We all had an opportunity to say what we cared to say, even the candid comedians of our country who bravely plowed the way for smiles, laughter and other things. Whether we used our minds or our hearts as a springboard, it is in the act of being heard that helps us feel connected to the whole, a part of the sense of sweeping change felt across the nation and the world. Without an outlet to air our predicaments or without promised opportunity to view a brighter reality, we are to some extent devoid of hope and direction.
The man with a dream, Dr. Martin Luther King Jr., once said, "Change does not roll in on the wheels of inevitability, but comes through continuous struggle. And so we must straighten our backs and work for our freedom. A man can't ride you unless your back is bent."

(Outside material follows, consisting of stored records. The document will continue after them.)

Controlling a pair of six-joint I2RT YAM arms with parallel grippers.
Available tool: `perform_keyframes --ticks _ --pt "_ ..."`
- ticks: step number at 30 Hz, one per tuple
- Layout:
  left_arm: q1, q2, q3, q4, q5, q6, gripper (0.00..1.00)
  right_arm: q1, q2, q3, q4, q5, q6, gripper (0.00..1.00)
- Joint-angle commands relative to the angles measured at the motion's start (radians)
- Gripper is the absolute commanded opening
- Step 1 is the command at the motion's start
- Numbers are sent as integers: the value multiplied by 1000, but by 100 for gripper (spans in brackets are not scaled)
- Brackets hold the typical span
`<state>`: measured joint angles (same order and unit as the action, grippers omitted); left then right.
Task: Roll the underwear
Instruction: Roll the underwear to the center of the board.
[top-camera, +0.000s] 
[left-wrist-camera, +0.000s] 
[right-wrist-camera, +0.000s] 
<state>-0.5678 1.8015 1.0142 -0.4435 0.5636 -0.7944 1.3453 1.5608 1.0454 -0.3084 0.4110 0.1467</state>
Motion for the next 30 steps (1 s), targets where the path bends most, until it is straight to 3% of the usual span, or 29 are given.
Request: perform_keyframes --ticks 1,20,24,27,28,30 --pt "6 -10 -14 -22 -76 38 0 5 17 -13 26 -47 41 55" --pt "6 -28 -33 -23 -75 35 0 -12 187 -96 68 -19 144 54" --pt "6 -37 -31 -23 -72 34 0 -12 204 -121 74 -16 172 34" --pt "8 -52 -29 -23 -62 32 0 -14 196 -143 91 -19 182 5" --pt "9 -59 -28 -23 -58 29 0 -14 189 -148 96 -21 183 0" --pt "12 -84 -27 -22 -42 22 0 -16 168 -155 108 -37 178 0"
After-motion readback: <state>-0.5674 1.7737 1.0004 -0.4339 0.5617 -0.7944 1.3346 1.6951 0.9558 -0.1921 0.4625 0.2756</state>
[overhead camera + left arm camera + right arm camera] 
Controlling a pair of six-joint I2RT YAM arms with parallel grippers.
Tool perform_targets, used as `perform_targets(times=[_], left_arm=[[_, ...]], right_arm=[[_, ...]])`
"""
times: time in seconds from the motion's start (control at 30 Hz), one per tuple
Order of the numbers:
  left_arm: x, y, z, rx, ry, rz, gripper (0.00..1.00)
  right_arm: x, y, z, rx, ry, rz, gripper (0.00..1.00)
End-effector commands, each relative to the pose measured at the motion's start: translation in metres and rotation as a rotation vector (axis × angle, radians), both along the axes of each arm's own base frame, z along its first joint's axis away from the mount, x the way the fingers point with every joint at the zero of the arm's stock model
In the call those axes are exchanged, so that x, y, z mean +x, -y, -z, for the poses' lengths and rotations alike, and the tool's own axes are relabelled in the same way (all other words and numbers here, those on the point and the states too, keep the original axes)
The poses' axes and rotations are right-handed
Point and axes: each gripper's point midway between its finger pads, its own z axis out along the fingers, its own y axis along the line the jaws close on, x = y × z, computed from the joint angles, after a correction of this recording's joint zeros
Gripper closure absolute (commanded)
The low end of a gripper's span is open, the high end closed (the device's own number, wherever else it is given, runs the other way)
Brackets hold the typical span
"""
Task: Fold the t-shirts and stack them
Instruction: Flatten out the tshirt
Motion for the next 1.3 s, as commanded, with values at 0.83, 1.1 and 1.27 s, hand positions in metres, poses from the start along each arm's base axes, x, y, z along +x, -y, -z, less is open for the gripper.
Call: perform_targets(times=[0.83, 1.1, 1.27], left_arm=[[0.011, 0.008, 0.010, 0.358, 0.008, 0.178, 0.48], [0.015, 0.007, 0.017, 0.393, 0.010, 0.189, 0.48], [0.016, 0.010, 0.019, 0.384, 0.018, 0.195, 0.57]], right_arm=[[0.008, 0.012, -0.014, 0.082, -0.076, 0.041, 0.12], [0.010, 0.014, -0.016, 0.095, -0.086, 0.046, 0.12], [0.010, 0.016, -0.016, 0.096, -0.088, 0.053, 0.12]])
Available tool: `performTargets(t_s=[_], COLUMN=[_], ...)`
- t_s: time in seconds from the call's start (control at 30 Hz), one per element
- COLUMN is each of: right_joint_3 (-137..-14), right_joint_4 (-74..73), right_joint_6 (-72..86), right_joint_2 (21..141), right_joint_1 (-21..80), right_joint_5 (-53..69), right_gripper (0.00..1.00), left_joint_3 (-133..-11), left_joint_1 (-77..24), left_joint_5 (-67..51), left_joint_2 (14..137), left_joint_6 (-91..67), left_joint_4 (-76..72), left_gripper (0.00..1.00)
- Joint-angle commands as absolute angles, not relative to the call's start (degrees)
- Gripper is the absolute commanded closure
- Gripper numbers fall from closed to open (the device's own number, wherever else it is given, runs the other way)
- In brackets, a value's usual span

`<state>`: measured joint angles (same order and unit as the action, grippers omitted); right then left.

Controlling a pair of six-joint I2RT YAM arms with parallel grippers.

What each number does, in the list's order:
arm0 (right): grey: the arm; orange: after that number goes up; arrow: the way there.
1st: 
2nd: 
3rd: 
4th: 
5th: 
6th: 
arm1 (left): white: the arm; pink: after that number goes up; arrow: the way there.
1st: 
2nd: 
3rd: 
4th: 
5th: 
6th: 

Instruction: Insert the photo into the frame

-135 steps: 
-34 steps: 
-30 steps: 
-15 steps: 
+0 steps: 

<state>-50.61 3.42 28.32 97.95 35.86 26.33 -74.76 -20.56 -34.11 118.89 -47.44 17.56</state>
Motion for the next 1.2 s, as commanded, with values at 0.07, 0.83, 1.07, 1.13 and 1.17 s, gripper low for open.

Perhaps he was speaking to a specific audience who shared his dilemma at the time, but today in a period with a lot to show for in the way of equality, maybe his statement can be interpreted to the rest of us who feel that somehow we are at the short end of the stick, no matter the race or class. More specifically, King's words may be applied directly to Alaska's cash-poor Bush communities, perhaps in more ways than one, even if taken out of the context in which he uttered those powerful words. For example, with the nation's highest rates of devastating social ills, rural Alaska has struggled. No doubt. To instigate a change in the current direction these awesome, history-rich communities are going, people really do need to look in the mirror, stand tall, and claim their ground by standing up to dark forces that exist. Too many are allowing themselves to be held hostage to poverty, addiction and envy.
Here in Alaska, the Native people were traditionally an independent, steadfast and organized network of survivors. Aesthetics have changed a great degree, but today, the Native Spirit is still the same, even during a time when a noticeable number of folks are joining in the more hurried way of life in Alaska's hub or urban communities. Rural Alaskans are migrating, as it is phrased, from rural villages. Whether shocking or perplexing, believe it or not, Natives have traditionally been an opportunistic, mobile culture of strategic diligence and purposeful aim. There are, however, some key factors stealing this culture of proud, yet broken people of their feelings of hope, security and strangely, belonging. Natives are at a point in time where history needs to be reviewed carefully to find balance between both worlds, creating a vision of health and happiness on the grassroots level.
This strategy for achieving a sense of positive change may be an over-simplification of a timely process, but the fundamental truth of being able to stand up and claim freedom is timeless. The only barrier to success such as wealth, status and unity is self-doubt, hatred and the unfortunate ability to expect greatness only from others. Look up, respect life and utilize the gifts within with all your might.
Maricia Skinna is a Sitka resident. She is originally from Mountain Village, where she is a tribal member. She also is a shareholder of Calista Corp., a regional Native corporation.